What is steady-state concentration?

Steady-state is when the rate of drug entering your body equals the rate leaving — so blood levels stop rising and stabilize at a predictable peak and trough. It takes roughly 4–5 half-lives of consistent dosing to reach steady-state. For a drug with a 24-hour half-life, that's 4–5 days. For semaglutide (~7-day half-life), it takes 4–5 weeks at a fixed dose before levels plateau.

How many half-lives until a drug is completely out of my system?

By convention, '5 half-lives' is considered effectively cleared — about 96.9% gone. By 7 half-lives, it's >99% gone. So a drug with a 24-hour half-life is essentially cleared in 5 days. Note: this is for the parent compound; active metabolites may persist longer.

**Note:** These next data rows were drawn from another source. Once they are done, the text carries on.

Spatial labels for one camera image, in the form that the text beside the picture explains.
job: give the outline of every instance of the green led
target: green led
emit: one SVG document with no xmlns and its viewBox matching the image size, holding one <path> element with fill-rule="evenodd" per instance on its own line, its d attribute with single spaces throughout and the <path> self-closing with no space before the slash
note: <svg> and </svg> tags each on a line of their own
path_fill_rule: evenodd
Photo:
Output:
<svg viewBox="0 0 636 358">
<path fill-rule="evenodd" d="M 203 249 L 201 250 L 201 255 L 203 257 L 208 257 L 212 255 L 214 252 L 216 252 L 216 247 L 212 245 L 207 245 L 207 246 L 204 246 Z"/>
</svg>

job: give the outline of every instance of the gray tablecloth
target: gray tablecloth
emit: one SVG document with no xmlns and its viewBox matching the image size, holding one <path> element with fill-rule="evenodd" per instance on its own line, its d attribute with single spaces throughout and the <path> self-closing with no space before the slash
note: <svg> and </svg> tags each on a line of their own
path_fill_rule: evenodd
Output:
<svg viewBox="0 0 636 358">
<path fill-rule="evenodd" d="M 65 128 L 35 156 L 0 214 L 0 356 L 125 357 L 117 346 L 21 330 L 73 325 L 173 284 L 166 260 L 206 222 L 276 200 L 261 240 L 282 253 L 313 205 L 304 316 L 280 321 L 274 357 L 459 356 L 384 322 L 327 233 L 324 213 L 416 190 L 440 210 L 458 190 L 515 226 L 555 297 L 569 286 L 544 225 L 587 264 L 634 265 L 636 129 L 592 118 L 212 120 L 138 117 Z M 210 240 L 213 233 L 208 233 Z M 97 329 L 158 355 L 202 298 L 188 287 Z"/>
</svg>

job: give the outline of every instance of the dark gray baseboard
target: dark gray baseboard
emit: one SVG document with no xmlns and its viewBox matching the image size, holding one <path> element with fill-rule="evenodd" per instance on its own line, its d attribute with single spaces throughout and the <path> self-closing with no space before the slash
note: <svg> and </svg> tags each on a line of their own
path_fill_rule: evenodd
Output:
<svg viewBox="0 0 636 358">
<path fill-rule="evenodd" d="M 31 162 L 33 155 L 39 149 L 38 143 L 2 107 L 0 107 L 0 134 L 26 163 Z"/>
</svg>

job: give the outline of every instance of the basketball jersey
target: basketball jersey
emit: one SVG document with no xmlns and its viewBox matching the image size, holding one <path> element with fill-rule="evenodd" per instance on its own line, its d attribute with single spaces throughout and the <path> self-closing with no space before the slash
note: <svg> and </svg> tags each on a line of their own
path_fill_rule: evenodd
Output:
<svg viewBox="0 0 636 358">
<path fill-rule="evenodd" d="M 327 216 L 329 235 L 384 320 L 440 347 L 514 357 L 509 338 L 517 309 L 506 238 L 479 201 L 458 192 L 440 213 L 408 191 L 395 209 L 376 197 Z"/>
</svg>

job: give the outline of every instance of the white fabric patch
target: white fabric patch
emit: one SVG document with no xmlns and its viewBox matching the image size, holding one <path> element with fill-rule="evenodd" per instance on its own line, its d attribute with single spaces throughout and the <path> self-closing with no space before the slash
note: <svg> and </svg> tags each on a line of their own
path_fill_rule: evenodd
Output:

Why does steady-state matter for dosing?

Side effects and efficacy both correlate with steady-state levels, not your first dose. That's why GLP-1 protocols escalate slowly — each titration step plateaus over 4–5 weeks. Changing dose before reaching steady-state means you haven't seen the full effect of the previous dose. The calculator above shows when you'll plateau on any given dose schedule.

What's the difference between elimination half-life and biological half-life?

Elimination half-life is purely pharmacokinetic — how fast plasma concentration falls by 50%. Biological half-life accounts for downstream effects that outlast plasma clearance (e.g., a peptide gone from blood in hours but binding receptors that take days to recycle). For dosing math, elimination half-life is what you use. For 'when do effects fade,' biological half-life matters too.

How do I calculate dose interval from half-life?

A common rule: dose interval ≈ 1 half-life keeps levels relatively stable. Dose interval > 2 half-lives produces large peak-to-trough swings. For a 7-day half-life drug like semaglutide, weekly dosing keeps levels smooth. For a 24-hour half-life, daily works; every other day produces a sawtooth pattern. The calculator above shows the projected peak/trough at any interval you set.

Why is washout time longer than the half-life?

Because clearance follows first-order kinetics — each half-life removes 50% of what's left, not 50% of the original dose. So after 1 half-life you're at 50%, after 2 at 25%, after 3 at 12.5%, etc. To get below 1%, you need ~7 half-lives. This is why long-half-life drugs (rapamycin ~62 hours, semaglutide ~7 days) take weeks to fully clear once stopped.